Aboriginal and Torres Strait Islander people may be at higher risk of developing a chronic conditions. Better management of chronic conditions is a key factor in meeting the target of closing the gap in life expectancy between Aboriginal and non-Aboriginal Australians.
About the Program
If you have cancer, diabetes, kidney disease, heart disease and/or lung disease, the Closing the Gap Integrated Team Care (ITC) program can help you to stay healthy and strong for your family and community.
Our program adopts a team approach. Both Outreach Workers and Care Coordinators will work with you to support your access to medical care and other culturally appropriate health and community services.
Working together, our team can help you to develop self-management skills to better manage your chronic condition and live a healthier life.
The Closing the Gap ITC program is delivered to clients living in metropolitan Adelaide, Gawler-Barossa, Yorke Peninsula & Mid North South Australia.

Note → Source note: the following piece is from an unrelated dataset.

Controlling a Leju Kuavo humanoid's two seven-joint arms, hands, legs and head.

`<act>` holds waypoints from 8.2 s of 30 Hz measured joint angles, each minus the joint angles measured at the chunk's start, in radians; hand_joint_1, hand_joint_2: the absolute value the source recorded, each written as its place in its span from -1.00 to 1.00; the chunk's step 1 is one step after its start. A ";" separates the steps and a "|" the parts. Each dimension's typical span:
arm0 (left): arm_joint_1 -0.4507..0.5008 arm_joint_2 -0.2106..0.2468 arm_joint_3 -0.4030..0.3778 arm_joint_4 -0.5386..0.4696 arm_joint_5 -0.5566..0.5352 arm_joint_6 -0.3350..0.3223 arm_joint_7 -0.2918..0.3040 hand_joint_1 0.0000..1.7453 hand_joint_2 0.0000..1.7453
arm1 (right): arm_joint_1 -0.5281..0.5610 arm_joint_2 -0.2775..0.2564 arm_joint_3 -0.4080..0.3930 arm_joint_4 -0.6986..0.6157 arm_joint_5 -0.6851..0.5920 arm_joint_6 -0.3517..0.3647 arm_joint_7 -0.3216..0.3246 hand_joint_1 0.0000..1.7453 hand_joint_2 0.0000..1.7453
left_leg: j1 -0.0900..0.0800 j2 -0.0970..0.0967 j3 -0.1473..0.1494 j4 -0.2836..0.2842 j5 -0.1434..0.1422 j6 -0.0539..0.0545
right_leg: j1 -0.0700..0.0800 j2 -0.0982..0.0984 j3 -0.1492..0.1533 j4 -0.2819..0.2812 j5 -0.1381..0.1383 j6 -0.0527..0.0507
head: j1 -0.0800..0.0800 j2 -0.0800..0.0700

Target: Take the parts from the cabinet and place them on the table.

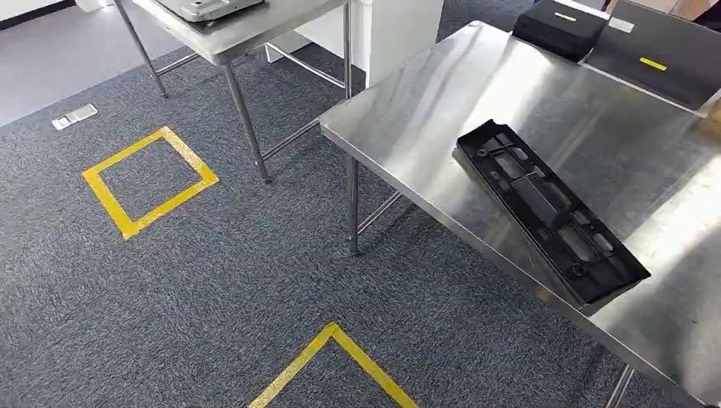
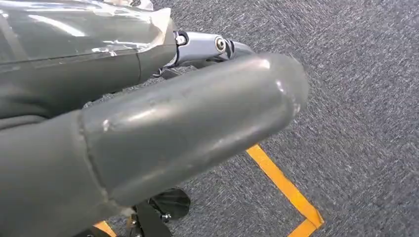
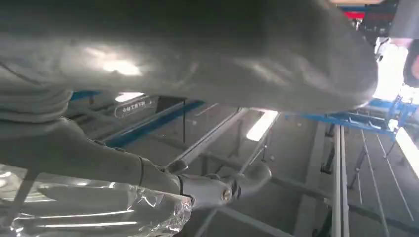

To learn more about the program, visit sonder.net.au
We aim to support you to:
Better understand your chronic condition and what it means for you.
Access medication and follow GP treatment plans.
Connect to ongoing community supports who can provide assistance to improve your physical health and social and emotional wellbeing.
Go to your medical appointments, including assistance with transport and support during your appointment.
Access recommended health equipment.
Care Coordinators will assist you to understand your chronic health condition and how to manage it by following a care plan.
Outreach Workers will help you to make better use of available health care services by providing practical assistance.
The Closing the Gap Integrated Team Care program is provided at no cost to participants.